The E.R. we took him to was very understanding. We registered him and completed all of the requisite paperwork, and then wondered out loud how we would cope with what was likely to be a long wait. The admitting nurse, realizing that George’s autism would make a hospital wait unbearable for him, told us to go to the donut shop across the street with him. When it was his turn, and when the examination room was all set up, someone would come and get us.

The nurse was true to her word. A hospital orderly came and got us after about twenty minutes, and we were taken straight into the examination room, where the doctor, a nurse, and two other orderlies were waiting. Before George had any clue what was happening, he was placed on the bed, and the orderlies expertly wrapped him up in a sheet like a burrito, so only his face was exposed. The nurse immediately swabbed his face, and the doctor, who was waiting with an already-prepared suture, gave George the single stitch that he needed.

We were in and out of there in less than three minutes. Kudos to all staff at that E.R.

This time round, George had to stick around for a longer time. His utter lethargy, while certainly a concern from a health perspective, definitely helped the E.R. visit go more smoothly than it otherwise might have. He endured the admission tests, with the exception of the temperature check. He was having none of that thermometer business, either at the front desk or in the examination room.

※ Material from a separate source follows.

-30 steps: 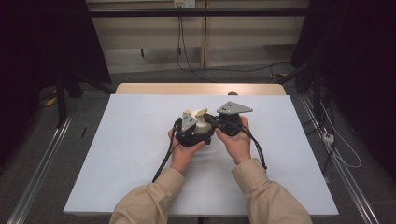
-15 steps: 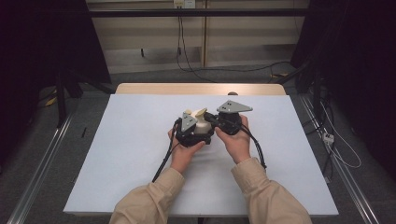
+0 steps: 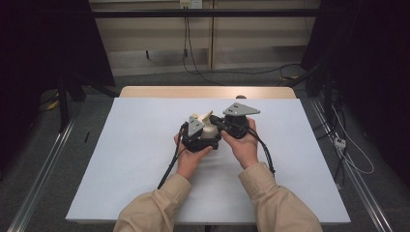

He  allowed the nurse to put a tamper-proof hospital band around his wrist. In the examination room, he tampered with it and got it off (people who make tamper-proof products should really test-drive them on out-of-the-box-thinking auties). I was very concerned about the prospect of an IV line. The kid wouldn’t even keep on a wrist-band. How were we going to prevent him from ripping out the IV line?

Imagine our relief when we were told that IV fluids would not be needed. We were told how to administer fluids, how frequently, and in what amounts. We all got to come home.

*Phew*

A day later, we are all officially on the mend. Well, except for James, who is completely recovered. George has just eaten a jam sandwich – his first real food in three days. I’m no longer feeling nauseous (I still think that was due more to pure exhaustion than anything else). Gerard is a bit more lively than he was yesterday.

And now, hopefully, we return to a “normal” life in the special needs family.